A sociotechnical imaginary is not marketing. Marketing is deliberate and instrumental — designed to sell a product to a specific audience. An imaginary is deeper and more structural. It is the shared dream that organizes a community's relationship to its own technological future, that determines which developments seem natural and which seem aberrant, which applications seem obvious and which seem perverse, which consequences seem acceptable and which seem intolerable. The imaginary does not describe the future. It shapes it, by determining what counts as progress and who counts as progressive.
The AI moment has produced several competing imaginaries, each coherent, each supported by evidence, each carrying political consequences that its adherents rarely acknowledge.
The productivity imaginary is the dominant narrative of the technology industry. In this vision, AI is an amplifier of human capability — a tool that collapses the distance between intention and artifact, that democratizes the capacity to build, that frees human beings from mechanical drudgery to concentrate on what machines cannot do: judgment, creativity, the irreducibly human work of deciding what is worth making. The Orange Pill is, among other things, a sustained and eloquent articulation of this imaginary. The imagination-to-artifact ratio approaches zero. The developer in Lagos gains access to the same creative leverage as the engineer in San Francisco. The twelve-year-old who asks "What am I for?" discovers that she is for the questions — for the wondering, the caring, the human direction of inhuman power.
The productivity imaginary is compelling because it is partly true. The capability expansion is real. The democratization, partial and precarious as it is, represents a genuine expansion of who gets to participate in the building of technological artifacts. The imaginary captures something that matters, and its adherents hold it with the conviction of people who have felt its truth in their own experience.

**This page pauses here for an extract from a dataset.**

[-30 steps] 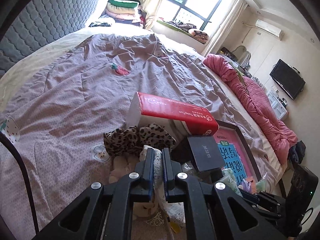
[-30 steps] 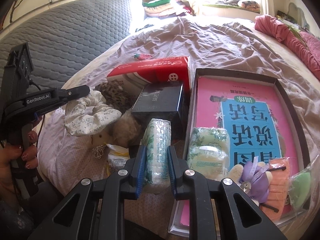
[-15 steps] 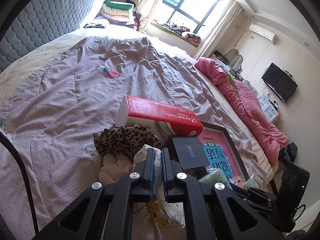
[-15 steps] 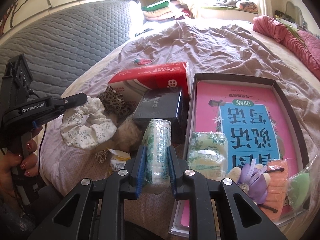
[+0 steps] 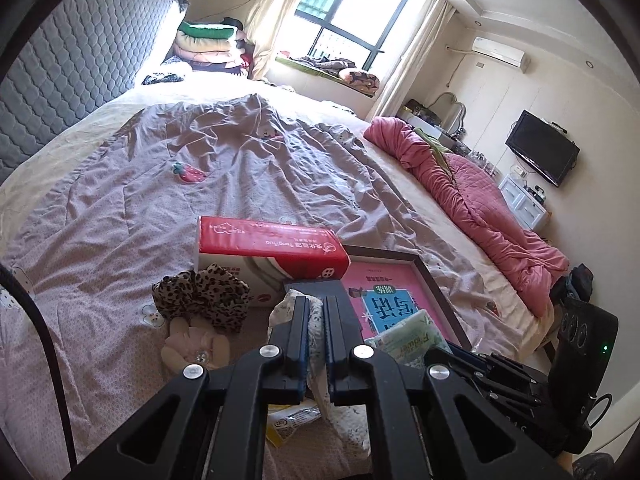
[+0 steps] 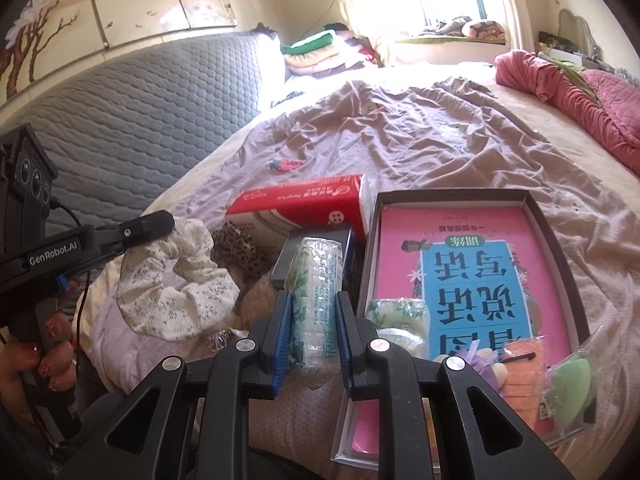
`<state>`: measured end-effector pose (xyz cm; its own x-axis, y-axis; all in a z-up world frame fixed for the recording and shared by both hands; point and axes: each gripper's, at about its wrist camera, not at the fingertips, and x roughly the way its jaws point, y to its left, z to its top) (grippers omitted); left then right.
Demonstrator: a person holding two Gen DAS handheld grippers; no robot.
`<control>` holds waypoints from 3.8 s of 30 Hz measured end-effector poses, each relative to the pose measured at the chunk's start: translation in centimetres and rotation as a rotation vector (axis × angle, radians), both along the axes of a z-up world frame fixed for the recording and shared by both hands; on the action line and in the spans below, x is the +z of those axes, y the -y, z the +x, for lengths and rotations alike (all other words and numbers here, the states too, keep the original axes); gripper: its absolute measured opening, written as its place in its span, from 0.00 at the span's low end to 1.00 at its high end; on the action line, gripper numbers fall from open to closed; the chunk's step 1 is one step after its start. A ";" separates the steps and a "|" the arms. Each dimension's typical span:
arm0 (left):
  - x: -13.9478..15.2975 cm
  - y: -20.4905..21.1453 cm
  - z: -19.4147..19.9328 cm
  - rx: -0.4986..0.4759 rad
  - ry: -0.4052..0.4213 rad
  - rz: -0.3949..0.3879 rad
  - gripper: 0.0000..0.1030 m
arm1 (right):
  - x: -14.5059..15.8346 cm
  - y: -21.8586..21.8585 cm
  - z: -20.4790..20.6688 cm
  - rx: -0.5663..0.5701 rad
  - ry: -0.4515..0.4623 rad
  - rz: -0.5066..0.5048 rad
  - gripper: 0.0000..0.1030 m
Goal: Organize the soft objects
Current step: 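Lift the scrunchie and cotton-pad roll and carry them over the tray, then lower both items into the tray and open both tools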
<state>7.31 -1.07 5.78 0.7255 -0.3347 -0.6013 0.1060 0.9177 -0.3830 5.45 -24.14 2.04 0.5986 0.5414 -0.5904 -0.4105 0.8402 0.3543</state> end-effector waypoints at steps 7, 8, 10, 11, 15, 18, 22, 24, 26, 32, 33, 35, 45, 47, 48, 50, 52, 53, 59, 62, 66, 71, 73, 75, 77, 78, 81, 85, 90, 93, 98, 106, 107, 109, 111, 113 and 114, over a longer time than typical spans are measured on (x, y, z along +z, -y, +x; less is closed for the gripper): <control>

But Jasanoff's framework asks questions that the imaginary's adherents are structurally unable to ask from inside it. Whose vision of productivity is embedded in the tools? When Claude Code removes the friction of implementation, it removes a specific kind of friction — the kind that the tool's designers identified as an obstacle — and leaves other frictions untouched or invisible. The friction of securing funding, of navigating institutions, of overcoming the social barriers that determine whose ideas get taken seriously — these frictions are not addressed by a tool that makes coding faster. The imaginary promises democratization while delivering a specific, bounded version of it: democratization of implementation capability, within a system whose larger structure of power — who funds, who deploys, who captures value — remains undisturbed.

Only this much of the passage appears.